Sorry, why is this closed again as not a bug? If you allow a RHEV host to be installed in disabled status, and it doesn't work when putting the host into enforcing... then it's a bug. This is definitely the fix: # chcon -R -t mnt_t /rhev/data-center But restorecon doesn't work -- so I think the labels need to be updated so that /rhev/data-center gets properly relabeled automatically.
(In reply to Stephen Benjamin from comment #16) > Sorry, why is this closed again as not a bug? > > If you allow a RHEV host to be installed in disabled status, and it doesn't > work when putting the host into enforcing... then it's a bug. > > This is definitely the fix: > > # chcon -R -t mnt_t /rhev/data-center > > But restorecon doesn't work -- so I think the labels need to be updated so > that /rhev/data-center gets properly relabeled automatically. Well this is expected. If you switch to enabled SELinux either you need to run chcon command or re-mount it.
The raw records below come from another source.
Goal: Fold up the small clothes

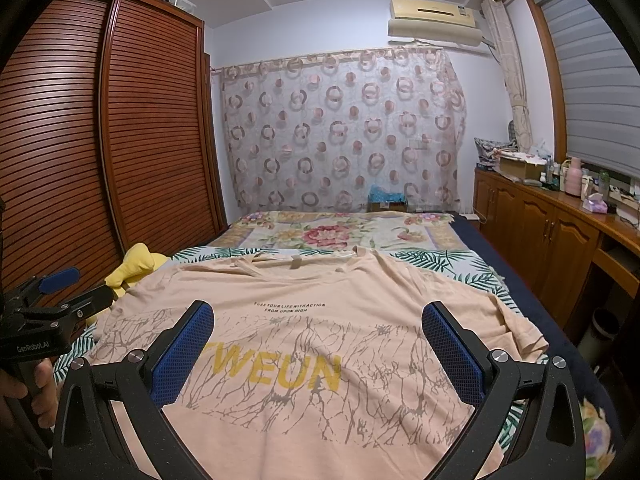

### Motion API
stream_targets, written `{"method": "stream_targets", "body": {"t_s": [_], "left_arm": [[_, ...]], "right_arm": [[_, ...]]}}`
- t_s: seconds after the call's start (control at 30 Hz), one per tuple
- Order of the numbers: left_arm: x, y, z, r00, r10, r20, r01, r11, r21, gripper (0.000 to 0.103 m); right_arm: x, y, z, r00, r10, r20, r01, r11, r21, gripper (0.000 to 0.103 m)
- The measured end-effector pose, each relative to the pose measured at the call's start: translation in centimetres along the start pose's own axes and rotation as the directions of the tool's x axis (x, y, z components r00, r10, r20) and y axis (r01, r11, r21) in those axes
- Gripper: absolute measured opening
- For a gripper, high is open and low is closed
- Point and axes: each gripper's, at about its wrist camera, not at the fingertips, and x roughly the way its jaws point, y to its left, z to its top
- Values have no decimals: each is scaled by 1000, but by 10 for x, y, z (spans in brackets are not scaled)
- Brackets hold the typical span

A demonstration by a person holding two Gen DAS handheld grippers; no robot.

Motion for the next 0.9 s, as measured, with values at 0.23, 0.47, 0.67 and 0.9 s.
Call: {"method": "stream_targets", "body": {"t_s": [0.23, 0.47, 0.67, 0.9], "left_arm": [[0, 0, 0, 1000, 0, 0, 0, 1000, 1, 103], [-1, 1, 2, 1000, 2, 5, -2, 1000, -2, 103], [-9, -11, 13, 1000, 3, 9, -3, 1000, 2, 103], [-9, -11, 13, 1000, 4, 9, -4, 1000, 3, 103]], "right_arm": [[0, 0, 0, 1000, 0, 1, 0, 1000, -1, 103], [-1, 0, 0, 1000, 0, 1, 0, 1000, -1, 103], [-1, 0, 0, 1000, 0, 3, 0, 1000, -1, 103], [-1, 0, 0, 1000, 1, 2, -1, 1000, -1, 103]]}}
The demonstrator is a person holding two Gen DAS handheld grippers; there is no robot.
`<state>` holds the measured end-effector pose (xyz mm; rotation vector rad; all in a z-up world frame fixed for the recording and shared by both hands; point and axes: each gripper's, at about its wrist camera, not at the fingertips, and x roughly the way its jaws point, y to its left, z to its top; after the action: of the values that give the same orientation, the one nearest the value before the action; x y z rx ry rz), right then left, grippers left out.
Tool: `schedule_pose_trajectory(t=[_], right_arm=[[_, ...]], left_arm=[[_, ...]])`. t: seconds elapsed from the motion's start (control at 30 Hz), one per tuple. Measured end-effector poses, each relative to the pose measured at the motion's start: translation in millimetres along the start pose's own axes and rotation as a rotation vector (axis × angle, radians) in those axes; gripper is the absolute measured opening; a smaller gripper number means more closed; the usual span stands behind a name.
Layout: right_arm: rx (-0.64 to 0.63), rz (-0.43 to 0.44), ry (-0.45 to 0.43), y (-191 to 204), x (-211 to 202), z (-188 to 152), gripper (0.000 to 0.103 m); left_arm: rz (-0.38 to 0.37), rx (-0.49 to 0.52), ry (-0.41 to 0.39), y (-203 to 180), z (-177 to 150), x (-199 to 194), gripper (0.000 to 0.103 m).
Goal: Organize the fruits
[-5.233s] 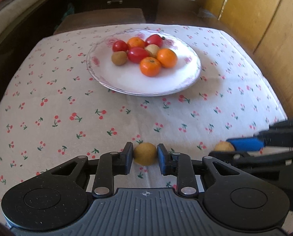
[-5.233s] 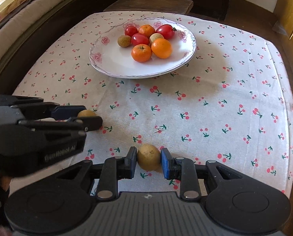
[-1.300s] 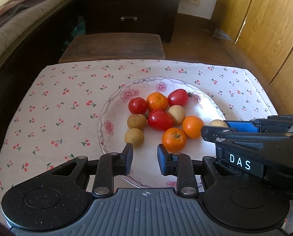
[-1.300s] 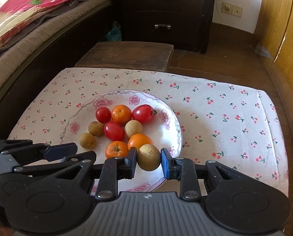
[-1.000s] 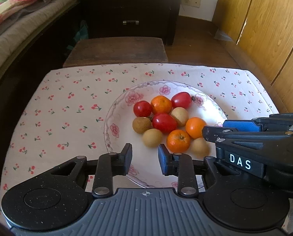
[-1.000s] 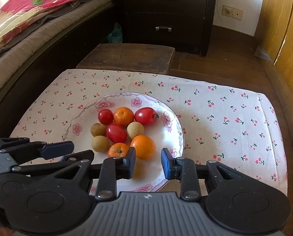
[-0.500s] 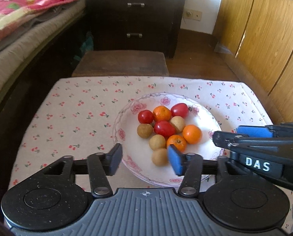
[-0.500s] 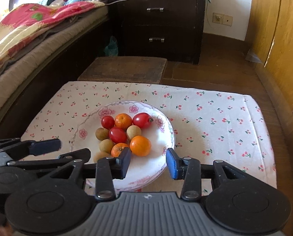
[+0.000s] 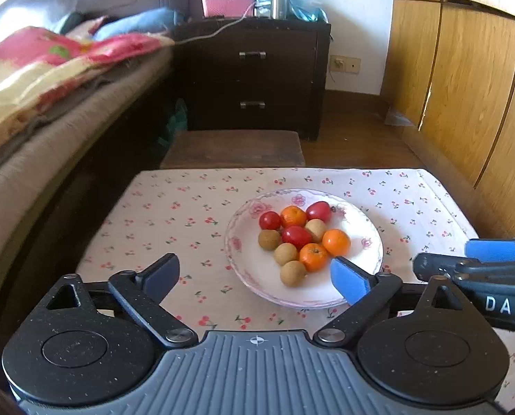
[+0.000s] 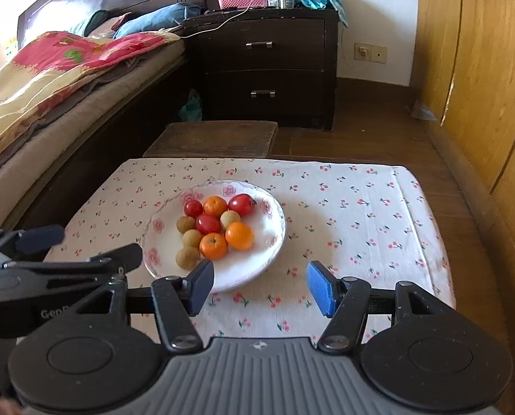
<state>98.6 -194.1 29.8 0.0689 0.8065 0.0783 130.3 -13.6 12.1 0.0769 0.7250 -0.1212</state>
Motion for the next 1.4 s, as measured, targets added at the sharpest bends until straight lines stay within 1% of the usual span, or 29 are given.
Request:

> Well this is expected. If you switch to enabled SELinux either you need to run chcon command or re-mount it. I don't think remounting would work, going from disabled to enforcing is after a reboot and after relabeling, but /rhev/data-center doesn't end up with the right context. I would expect that our products handle relabeling correctly such that they work when a user goes from disabled to enforcing. Or just don't let RHEV get installed on a system with selinux disabled to begin with.
The point is we have $ matchpathcon /rhev/ /rhev system_u:object_r:mnt_t:s0 $ matchpathcon /rhev/data-center /rhev/data-center system_u:object_r:mnt_t:s0 $ matchpathcon /rhev/data-center/XXX /rhev/data-center/XXX <<none>> This is a reason why files won't be relabeled in /rhev/data-center/XXX which is correct. And if you re-mount it with enabled SELinux then it will work.